**Exercise requirements**
Having found the line containing "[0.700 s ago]" in the data below, reproduce that line and each one after it to the end, exactly, and include nothing else.

**Data shown**
◇ ◇ ◇ ◇

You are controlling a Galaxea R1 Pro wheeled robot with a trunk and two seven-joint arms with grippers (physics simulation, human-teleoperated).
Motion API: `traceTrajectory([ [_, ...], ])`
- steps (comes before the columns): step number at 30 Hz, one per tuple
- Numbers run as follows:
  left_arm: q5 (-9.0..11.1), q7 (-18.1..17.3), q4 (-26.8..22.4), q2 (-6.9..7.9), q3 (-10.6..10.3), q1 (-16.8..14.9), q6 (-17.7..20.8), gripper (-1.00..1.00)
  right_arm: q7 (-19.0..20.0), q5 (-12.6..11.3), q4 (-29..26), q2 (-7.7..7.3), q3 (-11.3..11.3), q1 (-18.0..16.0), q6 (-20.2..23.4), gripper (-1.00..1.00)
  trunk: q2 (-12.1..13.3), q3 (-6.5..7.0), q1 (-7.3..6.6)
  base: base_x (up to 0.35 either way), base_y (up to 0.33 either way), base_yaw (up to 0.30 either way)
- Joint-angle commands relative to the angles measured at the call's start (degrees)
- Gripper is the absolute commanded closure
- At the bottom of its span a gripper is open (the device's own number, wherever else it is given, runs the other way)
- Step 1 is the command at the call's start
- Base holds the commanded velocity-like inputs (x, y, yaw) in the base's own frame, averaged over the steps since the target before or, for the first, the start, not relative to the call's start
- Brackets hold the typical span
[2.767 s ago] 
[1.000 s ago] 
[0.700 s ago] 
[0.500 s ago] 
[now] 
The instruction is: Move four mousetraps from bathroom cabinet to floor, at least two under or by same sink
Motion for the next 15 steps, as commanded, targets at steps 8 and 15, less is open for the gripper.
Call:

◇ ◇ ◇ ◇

**Response area**
[0.700 s ago] 
[0.500 s ago] 
[now] 
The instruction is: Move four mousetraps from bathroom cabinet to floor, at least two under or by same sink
Motion for the next 15 steps, as commanded, targets at steps 8 and 15, less is open for the gripper.
Call:

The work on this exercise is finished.